▶ _Task goal_
Using the records that follow, copy every line containing the word "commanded".

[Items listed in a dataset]
⁂
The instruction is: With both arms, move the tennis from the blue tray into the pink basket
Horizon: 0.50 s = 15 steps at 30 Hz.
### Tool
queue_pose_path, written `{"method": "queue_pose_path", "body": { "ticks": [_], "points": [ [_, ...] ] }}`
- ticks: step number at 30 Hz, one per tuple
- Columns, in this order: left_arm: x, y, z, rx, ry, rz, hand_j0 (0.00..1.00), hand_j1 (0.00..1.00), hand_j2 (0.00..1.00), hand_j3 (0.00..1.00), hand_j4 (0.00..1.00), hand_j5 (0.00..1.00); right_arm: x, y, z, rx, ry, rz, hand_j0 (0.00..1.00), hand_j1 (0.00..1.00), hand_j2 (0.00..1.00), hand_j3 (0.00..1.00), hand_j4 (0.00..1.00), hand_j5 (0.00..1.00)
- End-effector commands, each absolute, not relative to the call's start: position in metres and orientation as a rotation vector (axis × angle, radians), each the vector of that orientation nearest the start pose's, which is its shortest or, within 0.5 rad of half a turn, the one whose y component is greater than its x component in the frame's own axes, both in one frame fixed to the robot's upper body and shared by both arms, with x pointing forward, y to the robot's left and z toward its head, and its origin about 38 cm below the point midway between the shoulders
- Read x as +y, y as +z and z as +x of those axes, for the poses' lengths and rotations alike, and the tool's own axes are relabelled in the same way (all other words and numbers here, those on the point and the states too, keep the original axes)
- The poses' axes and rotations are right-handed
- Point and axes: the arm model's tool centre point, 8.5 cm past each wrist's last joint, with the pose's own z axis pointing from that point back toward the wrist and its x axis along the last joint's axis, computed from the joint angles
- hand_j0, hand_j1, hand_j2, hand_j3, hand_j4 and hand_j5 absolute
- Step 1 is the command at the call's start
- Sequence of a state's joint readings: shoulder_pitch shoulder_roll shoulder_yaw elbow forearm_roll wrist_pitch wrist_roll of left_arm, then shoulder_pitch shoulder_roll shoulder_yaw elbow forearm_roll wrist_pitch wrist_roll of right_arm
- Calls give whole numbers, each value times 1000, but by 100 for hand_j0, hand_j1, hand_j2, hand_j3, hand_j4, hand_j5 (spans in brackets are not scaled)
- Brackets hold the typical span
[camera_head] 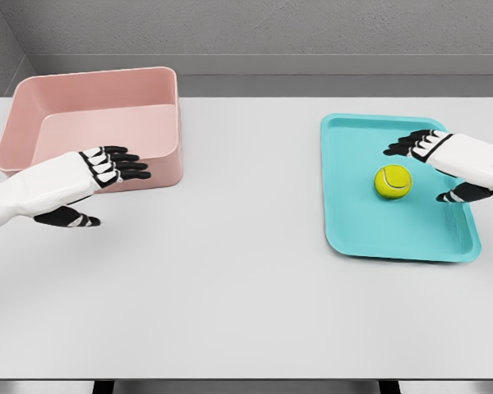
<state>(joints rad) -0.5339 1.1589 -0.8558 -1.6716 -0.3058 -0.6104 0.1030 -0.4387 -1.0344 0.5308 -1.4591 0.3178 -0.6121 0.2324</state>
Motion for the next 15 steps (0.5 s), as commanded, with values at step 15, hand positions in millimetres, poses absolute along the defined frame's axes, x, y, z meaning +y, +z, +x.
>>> {"method": "queue_pose_path", "body": {
  "ticks": [15],
  "points": [
    [350,204,344,-1659,-1799,251,100,100,100,100,100,100,-376,197,428,-1396,1876,-451,100,100,100,100,100,100]
  ]
}}
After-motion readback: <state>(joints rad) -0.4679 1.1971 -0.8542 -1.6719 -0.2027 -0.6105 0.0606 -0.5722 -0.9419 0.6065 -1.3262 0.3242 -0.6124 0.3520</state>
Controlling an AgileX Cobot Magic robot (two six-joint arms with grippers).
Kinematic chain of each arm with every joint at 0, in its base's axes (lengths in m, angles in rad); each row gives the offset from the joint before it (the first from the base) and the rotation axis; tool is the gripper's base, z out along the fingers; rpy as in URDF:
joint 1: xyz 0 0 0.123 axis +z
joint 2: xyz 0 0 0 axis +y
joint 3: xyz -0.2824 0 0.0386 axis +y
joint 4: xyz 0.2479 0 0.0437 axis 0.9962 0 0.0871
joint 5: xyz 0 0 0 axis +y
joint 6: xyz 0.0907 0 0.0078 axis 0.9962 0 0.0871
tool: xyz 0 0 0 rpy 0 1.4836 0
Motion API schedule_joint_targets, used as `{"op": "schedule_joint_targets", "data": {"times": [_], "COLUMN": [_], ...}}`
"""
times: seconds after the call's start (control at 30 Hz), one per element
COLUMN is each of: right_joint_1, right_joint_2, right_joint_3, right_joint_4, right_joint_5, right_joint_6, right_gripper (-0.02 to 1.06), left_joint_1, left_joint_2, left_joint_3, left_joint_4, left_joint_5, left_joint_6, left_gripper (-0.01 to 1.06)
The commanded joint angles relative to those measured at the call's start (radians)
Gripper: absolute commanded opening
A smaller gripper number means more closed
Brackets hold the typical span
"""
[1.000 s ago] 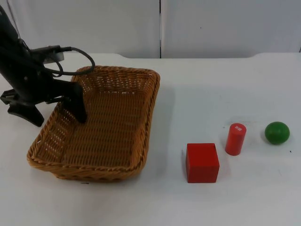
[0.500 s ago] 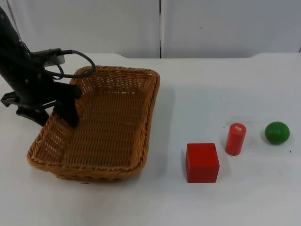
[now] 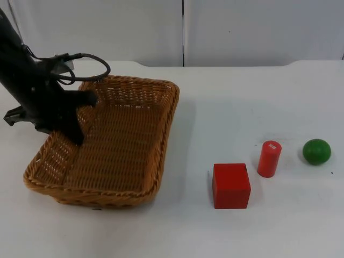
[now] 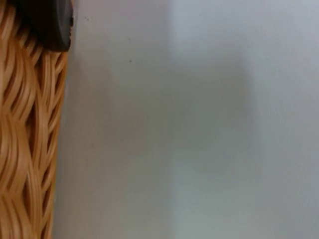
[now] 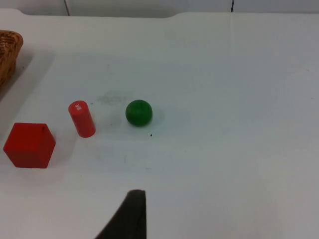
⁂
▶ _Response_
Motion for the next 15 steps (0.5 s), as commanded, with values at step 15, hand positions in millimetres, poses absolute along the defined frame's axes, x, y, z meaning +y, +z, +x.
The commanded joint angles relative to those measured at the call's start (radians)
Gripper: absolute commanded opening

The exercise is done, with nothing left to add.